Your answer should be one number: the count of lines below that contain "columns".

━━━━━━━━━━━━━━━━━━━━

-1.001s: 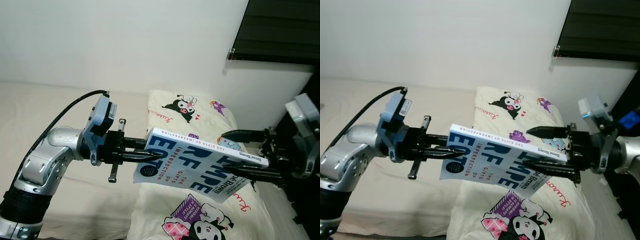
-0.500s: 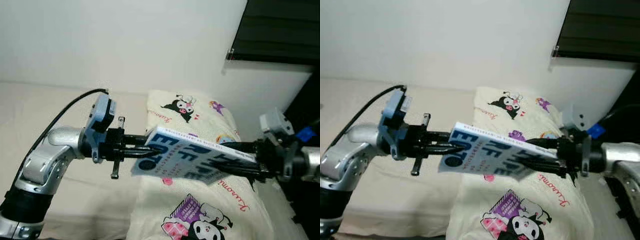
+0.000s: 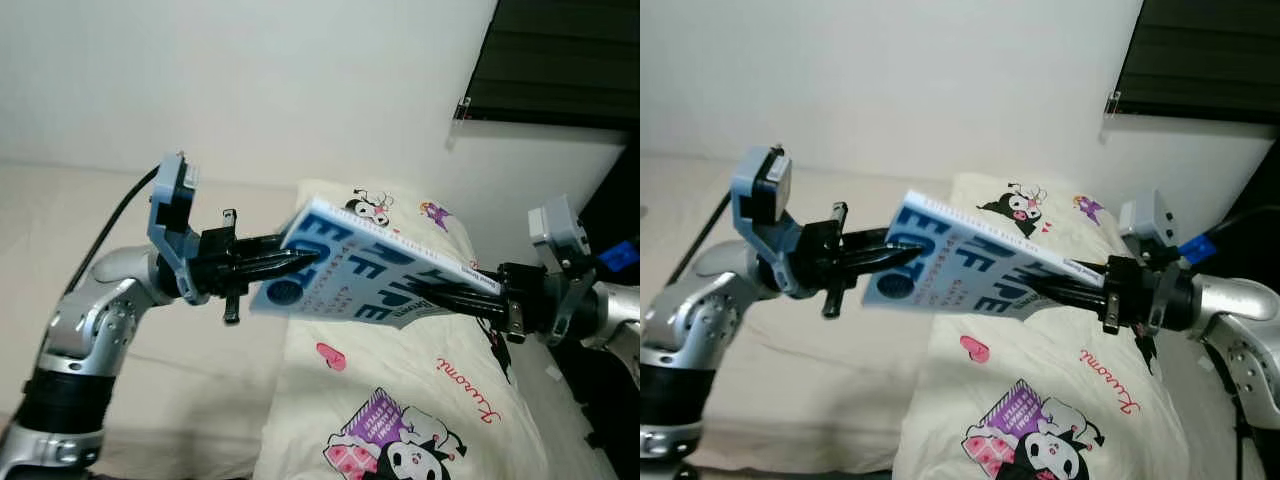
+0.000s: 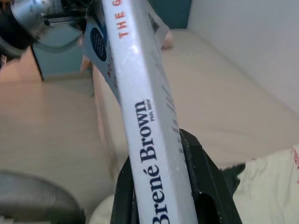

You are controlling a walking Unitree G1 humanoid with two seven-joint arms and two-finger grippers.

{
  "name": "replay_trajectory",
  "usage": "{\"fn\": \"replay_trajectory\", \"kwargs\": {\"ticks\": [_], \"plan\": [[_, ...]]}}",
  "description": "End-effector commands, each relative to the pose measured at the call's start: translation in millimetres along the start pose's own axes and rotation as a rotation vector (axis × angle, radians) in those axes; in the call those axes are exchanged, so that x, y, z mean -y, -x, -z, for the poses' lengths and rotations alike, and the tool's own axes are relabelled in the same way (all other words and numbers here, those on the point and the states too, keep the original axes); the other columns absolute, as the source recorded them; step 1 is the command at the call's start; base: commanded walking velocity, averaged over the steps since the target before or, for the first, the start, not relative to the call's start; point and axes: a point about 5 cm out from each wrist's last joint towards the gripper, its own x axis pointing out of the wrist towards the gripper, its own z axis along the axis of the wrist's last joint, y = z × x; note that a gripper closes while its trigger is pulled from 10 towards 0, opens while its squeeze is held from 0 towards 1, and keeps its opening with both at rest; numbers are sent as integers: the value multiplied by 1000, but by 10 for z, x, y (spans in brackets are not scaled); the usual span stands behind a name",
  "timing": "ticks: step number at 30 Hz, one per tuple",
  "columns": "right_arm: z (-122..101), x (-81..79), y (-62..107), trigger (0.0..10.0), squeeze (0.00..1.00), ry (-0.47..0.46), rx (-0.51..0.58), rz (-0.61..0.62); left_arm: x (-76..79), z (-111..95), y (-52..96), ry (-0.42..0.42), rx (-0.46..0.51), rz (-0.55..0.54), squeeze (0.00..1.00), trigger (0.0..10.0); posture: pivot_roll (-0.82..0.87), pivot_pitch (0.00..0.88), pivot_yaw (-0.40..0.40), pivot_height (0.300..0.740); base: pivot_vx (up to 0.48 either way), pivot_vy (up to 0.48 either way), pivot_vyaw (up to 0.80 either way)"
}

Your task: Clean up the room

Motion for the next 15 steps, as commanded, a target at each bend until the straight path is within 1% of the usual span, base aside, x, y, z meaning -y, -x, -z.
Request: {"fn": "replay_trajectory", "kwargs": {"ticks": [1, 2, 3, 4, 5, 6, 7, 8, 9, 10, 11, 14, 15], "plan": [[-67, 104, 107, 0, 0, 7, 40, 109, -12, 13, 32, 36, 30, -5, 1000, 10000, -52, 0, -47, 740, 0, 0, 0], [-43, 112, 99, 0, 0, 8, 35, 123, -39, 101, 67, 53, 25, -49, 1000, 10000, -55, 0, -44, 740, 0, 0, 0], [14, 123, 90, 0, 0, 5, 14, 144, -106, 236, 134, 56, -2, -140, 1000, 10000, -53, 0, -46, 740, 0, 0, 0], [14, 123, 90, 0, 0, 5, 14, 144, -106, 236, 134, 56, -2, -140, 1000, 10000, -53, 0, -46, 740, 0, 0, 0], [89, 139, 87, 0, 0, -3, -12, 170, -199, 387, 232, 51, -45, -263, 1000, 10000, -53, 0, -46, 740, 0, 0, 0], [89, 139, 87, 0, 0, -3, -12, 170, -199, 387, 232, 51, -45, -263, 1000, 10000, -53, 0, -46, 740, 0, 0, 0], [141, 148, 87, 0, 0, -8, -31, 187, -251, 491, 300, 48, -78, -343, 1000, 10000, -53, 0, -46, 740, 0, 0, 0], [141, 148, 87, 0, 0, -8, -31, 187, -251, 491, 300, 48, -78, -343, 1000, 10000, -53, 0, -46, 740, 0, 0, 0], [224, 172, 102, 0, 0, -25, -52, 221, -313, 612, 403, 53, -114, -448, 1000, 10000, -49, 0, -47, 740, 0, 0, 0], [224, 172, 102, 0, 0, -25, -52, 221, -313, 612, 403, 53, -114, -448, 1000, 10000, -49, 0, -47, 740, 0, 0, 0], [403, 247, 173, 0, 0, -66, -106, 323, -397, 833, 628, 82, -202, -658, 1000, 10000, -49, 0, -47, 740, 0, 0, 0], [403, 247, 173, 0, 0, -66, -106, 323, -397, 833, 628, 82, -202, -658, 1000, 10000, -49, 0, -47, 740, 0, 0, 0], [601, 325, 268, 0, 0, -116, -150, 448, -436, 1063, 890, 114, -317, -893, 1000, 10000, -48, 0, -47, 740, 0, 0, 0]]}}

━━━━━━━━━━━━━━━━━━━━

* RESULT BELOW
2